WO2020107734A1 - Display panel and display device - Google Patents

Abstract

The present invention provides a display panel and a display device thereof. The display panel comprises a display region and a sealant region, the sealant region being surrounded by two sealant edge lines. Common signal lines of a color filter substrate are provided on the sealant region and a panel cutting line; a plurality of clock signal lines are further provided in the sealant region, the clock signal lines being distributed in parallel to the sealant region surrounded by the sealant lines, and being used to connect signal lines in the display region; the signal lines are perpendicular to the clock signal lines, and are distributed in parallel, and each signal line is connected to a corresponding clock signal line. The present invention shields electric arc during an ESD test, preventing electrostatic arc from damaging the clock signal lines in the inner sealant region.

Description

Display panel and display device Technical field

The invention relates to the field of liquid crystal display, in particular to a method for preparing a black matrix and a display device.

Background technique

With the development of the information society, people's demand for display devices has increased, which has also promoted the rapid development of the LCD panel industry. Customers' requirements and tastes for LCD TVs are getting higher and higher, and the methods of panel reliability testing are becoming more and more demanding.

It is known that as shown in Fig. 1, the array substrate or the LCD panel module will perform ESD (Electro-Static discharge) before shipment. test) test, that is, electrostatic discharge test, to evaluate its anti-static performance. As shown in FIG. 1, it is an electrostatic strike point 13 on the test panel frame 11 that is discharged by a high-voltage electrostatic gun discharge, and the electrostatic resistance of the test panel is evaluated according to the breakdown result.

Further, because of cost considerations, the current GOA (chip on array) products are becoming more and more extensive, and GOA products are relatively weak against static electricity.

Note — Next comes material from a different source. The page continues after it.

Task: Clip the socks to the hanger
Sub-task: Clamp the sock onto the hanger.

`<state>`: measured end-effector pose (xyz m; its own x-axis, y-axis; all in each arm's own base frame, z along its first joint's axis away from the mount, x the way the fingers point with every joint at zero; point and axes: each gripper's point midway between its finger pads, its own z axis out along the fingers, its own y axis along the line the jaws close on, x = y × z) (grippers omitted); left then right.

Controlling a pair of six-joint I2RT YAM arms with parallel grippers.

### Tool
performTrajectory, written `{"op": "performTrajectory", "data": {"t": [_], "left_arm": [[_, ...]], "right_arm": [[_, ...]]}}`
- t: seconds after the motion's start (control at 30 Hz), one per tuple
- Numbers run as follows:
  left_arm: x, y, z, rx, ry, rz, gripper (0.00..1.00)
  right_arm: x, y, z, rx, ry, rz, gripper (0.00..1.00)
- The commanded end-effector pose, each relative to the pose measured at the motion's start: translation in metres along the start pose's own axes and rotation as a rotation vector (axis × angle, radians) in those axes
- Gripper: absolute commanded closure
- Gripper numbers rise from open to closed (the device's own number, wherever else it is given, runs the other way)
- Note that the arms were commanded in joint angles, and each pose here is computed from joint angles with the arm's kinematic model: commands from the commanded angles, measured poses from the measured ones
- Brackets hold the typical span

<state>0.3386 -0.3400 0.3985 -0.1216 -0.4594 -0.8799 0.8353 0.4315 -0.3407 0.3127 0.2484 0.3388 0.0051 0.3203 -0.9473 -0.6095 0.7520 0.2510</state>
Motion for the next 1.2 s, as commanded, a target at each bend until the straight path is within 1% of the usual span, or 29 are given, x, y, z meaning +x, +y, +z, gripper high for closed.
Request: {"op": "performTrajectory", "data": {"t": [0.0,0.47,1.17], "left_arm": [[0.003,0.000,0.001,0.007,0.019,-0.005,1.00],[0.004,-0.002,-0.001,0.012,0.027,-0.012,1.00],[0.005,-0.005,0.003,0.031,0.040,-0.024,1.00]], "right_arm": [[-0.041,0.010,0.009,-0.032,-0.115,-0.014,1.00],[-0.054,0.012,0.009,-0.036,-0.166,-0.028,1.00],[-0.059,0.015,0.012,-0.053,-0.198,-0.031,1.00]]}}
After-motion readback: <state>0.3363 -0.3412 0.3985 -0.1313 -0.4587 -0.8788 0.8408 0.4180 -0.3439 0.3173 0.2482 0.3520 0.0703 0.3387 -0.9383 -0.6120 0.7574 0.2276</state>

Therefore, most of the frames will use metal materials to guide the static electricity away, and will not damage the panel. If the frame 11 uses a non-conductive plastic frame, static electricity will be conducted into the display panel, resulting in damage to the GOA area of the display panel and abnormal screen appearance. Especially for GOA display panels with narrow bezels, the frame glue will overlap with the GOA clock signal line. When an ESD test is performed with a high-voltage electrostatic gun to hit the test point on the frame, an electrostatic arc will be induced into the panel. The probability is very high, resulting in an abnormal display on the panel.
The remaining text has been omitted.